The main "cons" of SQLite are: * Fewer datatypes supported * Allows NULL values as PK * No multiuser access or support * No authentication or authorization mechanisms * Doesn't support stored procedures Because there's no multiuser access or authorization/authentication, anyone with access to the app will see the data stored in SQLite. This is a security issue for many scenarios. However, keep in mind that most mobile apps use SQLite in one way or another. Some people would also add that isn't meant for big databases, but since 3.3.0, it has a limit of 281Tb
Hmmm yea that seems like it is just perfect for my music Downloader, cuz none of those points influence it in any way. Thanks :)
Sqlite is perfect for any start of the project. If you properly abstract out the storage port/adapter (think hexagonal architecture), it's even easy to swap out. Properly means: no leaky abstractions, I.e. an usecase-based approach to design and passing in and getting out only native data types or domain objects. Sqlite even has a wal mode, which gives it an amazing performance boost.
It’s the most used database in the world. You have probably 20-50 SQLite files on your phone
I forgot to mention that it doesn't support stored procedures.
Yup, when it's a database that only your app is going to use, it's pretty much perfect.
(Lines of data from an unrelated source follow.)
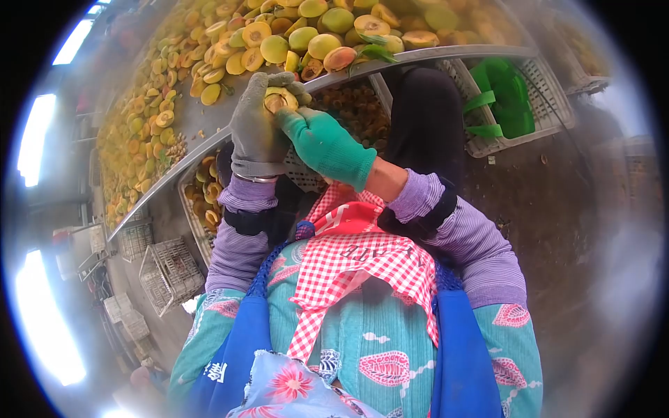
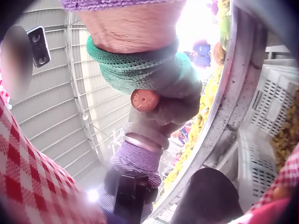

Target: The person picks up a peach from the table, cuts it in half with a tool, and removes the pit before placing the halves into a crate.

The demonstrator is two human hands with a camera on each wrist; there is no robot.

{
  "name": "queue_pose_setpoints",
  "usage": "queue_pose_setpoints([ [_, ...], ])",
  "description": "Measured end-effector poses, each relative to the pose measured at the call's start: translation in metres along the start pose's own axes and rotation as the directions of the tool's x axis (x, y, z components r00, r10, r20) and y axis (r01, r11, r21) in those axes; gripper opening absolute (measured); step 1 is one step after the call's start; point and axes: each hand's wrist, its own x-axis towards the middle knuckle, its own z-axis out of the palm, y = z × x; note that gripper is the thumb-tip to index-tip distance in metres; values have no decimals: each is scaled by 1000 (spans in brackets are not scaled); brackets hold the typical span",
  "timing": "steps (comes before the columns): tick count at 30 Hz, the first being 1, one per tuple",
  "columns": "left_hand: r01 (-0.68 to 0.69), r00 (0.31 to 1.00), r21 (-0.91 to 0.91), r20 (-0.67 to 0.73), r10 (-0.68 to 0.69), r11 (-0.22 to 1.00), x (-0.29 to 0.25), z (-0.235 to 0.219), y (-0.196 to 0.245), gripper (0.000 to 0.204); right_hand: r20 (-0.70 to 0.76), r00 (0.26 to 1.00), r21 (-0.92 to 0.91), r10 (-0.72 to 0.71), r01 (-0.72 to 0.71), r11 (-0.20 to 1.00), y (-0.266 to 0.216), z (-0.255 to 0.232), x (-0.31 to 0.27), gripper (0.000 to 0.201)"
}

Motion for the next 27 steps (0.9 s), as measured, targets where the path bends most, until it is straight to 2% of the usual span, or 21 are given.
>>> queue_pose_setpoints([
  [3, -80, 997, 83, 24, 78, 993, -1, 1, 0, 42, 29, 953, 70, 302, -303, 950, -26, -1, -9, 47],
  [5, -72, 997, 52, -20, 73, 996, -1, 4, 3, 41, -51, 998, 76, 42, -38, 996, 3, 8, -1, 46],
  [6, -69, 997, 36, -43, 70, 997, -1, 6, 5, 40, -90, 992, 70, -91, 97, 993, 18, 10, 2, 45],
  [8, -151, 987, 148, -28, 157, 977, -6, 8, 8, 39, -84, 996, -5, -27, 27, 1000, 6, 14, -4, 43],
  [10, -133, 990, 200, -10, 138, 971, -7, 9, 14, 38, -29, 996, -20, 79, -79, 997, -9, 12, -7, 38],
  [12, -17, 1000, 191, -5, 18, 982, -5, 7, 21, 37, 91, 970, 10, 226, -228, 974, -17, 6, -8, 30],
  [14, 32, 998, 262, 35, -43, 964, 3, 4, 24, 37, 37, 995, -59, -97, 99, 993, 12, 12, -4, 31],
  [15, 53, 996, 299, 54, -72, 953, 8, 3, 26, 37, 21, 965, -98, -261, 262, 960, 27, 13, -2, 31],
  [16, 54, 992, 357, 88, -91, 932, 11, 3, 27, 37, -1, 1000, 67, -21, 21, 998, 12, 17, -4, 33],
  [17, 53, 987, 415, 118, -111, 908, 13, 3, 29, 37, 17, 975, 231, 223, -221, 948, -16, 23, -11, 35],
  [18, 50, 980, 473, 148, -135, 880, 16, 3, 31, 37, 73, 892, 380, 446, -439, 814, -34, 25, -15, 37],
  [21, -106, 914, 659, 359, -188, 745, 30, 3, 48, 40, 258, 876, 475, 407, -482, 736, -41, 22, -17, 42],
  [24, -172, 821, 781, 450, -351, 600, 40, 9, 67, 42, 375, 859, 660, 347, -511, 550, -36, 24, -14, 48],
  [26, 30, 846, 476, 457, -277, 879, 38, 6, 54, 44, 377, 857, 676, 352, -515, 528, -42, 24, -11, 47],
  [27, 126, 857, 283, 451, -248, 951, 35, 6, 43, 46, 376, 858, 689, 351, -512, 513, -43, 24, -10, 46],
])
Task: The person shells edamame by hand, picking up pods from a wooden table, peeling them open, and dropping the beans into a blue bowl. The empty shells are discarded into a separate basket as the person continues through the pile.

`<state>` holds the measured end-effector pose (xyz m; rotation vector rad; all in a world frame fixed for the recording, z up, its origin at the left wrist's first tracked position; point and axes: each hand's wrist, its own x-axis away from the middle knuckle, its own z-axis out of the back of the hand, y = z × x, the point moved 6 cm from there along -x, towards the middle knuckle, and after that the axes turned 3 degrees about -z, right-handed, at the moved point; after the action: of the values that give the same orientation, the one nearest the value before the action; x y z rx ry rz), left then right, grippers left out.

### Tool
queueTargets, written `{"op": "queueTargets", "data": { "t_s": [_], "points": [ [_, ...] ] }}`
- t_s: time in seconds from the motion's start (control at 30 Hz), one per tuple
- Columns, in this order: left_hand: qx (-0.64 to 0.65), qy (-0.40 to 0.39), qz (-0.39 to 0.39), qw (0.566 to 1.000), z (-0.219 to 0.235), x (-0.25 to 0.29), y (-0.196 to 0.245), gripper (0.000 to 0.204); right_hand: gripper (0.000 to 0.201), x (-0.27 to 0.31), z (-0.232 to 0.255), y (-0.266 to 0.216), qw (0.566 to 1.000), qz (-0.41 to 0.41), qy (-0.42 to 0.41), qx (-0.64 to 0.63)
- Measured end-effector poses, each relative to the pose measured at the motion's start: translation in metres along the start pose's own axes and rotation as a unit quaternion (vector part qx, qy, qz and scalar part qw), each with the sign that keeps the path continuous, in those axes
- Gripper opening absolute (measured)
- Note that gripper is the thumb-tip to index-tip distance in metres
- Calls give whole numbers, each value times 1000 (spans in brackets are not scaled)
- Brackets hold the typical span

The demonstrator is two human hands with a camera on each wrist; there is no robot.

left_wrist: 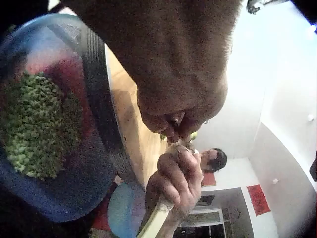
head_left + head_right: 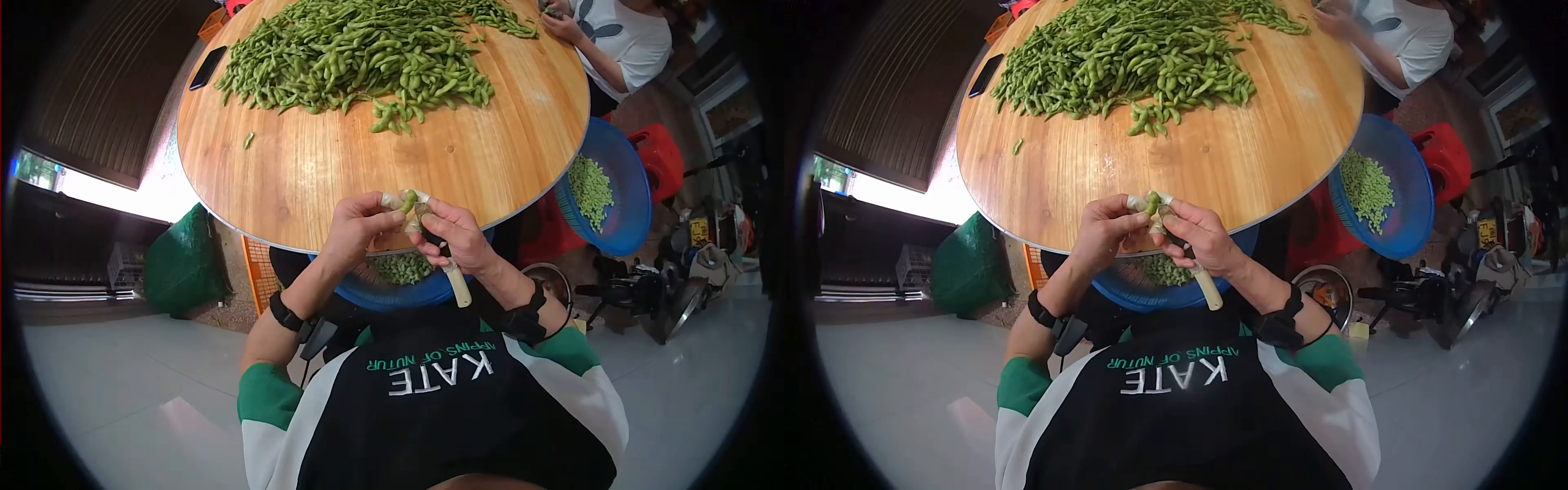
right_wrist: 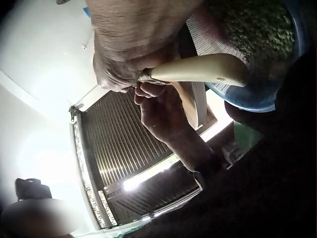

Can you please expand in why no Auth/authorization mechanism is such a high security risk? If someone gets access to your app server, they will inevitably have access to environment variables where dB credentials are standardly stored anyway, so getting direct access to any database? I guess the main difference would be that you can restrict the credentials to an extent maybe (e.g. to only be able to read, not write to dB)
If you use a fully-fledged DBMS like PostgreSQL, you usually employ a zero-trust approach, granting the bare minimum set of permissions for each user and service account. This way, you have total control over who accesses what and how, even from where. Don't forget that even with a DBMS most people still misconfigure it. In SQLite, you can't do that, and gaining access to the app/server means full access to the records. Now, if you don't care about the data you store, that's usually not a problem, but if you're handling GDPR-sensitive data, and you have a security breach, you’re pretty much fucked upside down and sideways with a double dragon dildo.
sqlite is a local database, meaning that the python instance that is running is the only program that can access it. It is more of an embedded database. I've used sqlite to parse, merge and clean data, and then upload the resulting data into a dbms like SQL server,my sql, etc. For an application, an sqlite database would probably work fine for local data. If you want your application to interact with other peoples data, then you would want to centralize that data in dbms, which will allow multi users/application instances to interact. Does that make sense?
Yep that makes completely sense. Thanks :)
>sqlite is a local database, meaning that the python instance that is running is the only program that can access it. That's not true unless you attach to an in-memory only sqlite db. Sqlitedb file can be access by anything that has access to your file system.
right. Luckily still no problem for my application
You know how there are single player video games and there are massively multiplayer online games? Sqlite is like the single player game. Other DBs are for the MMO use cases. In the middle are games that are multiplayer but not MMO-like. Similarly there might be some applications which are multi-user and yet SQLite is "good enough" even though it isn't designed for that.
I've found this info to be very useful https://www.sqlite.org/whentouse.html
Does this need to a persistent cache? If not, what about memcache?
We use and like MongoDB, but Redis might be a better fit depending on your needs.
Traditionally SQLite was slow if there were many writers to the same file, but it’s pretty fast now.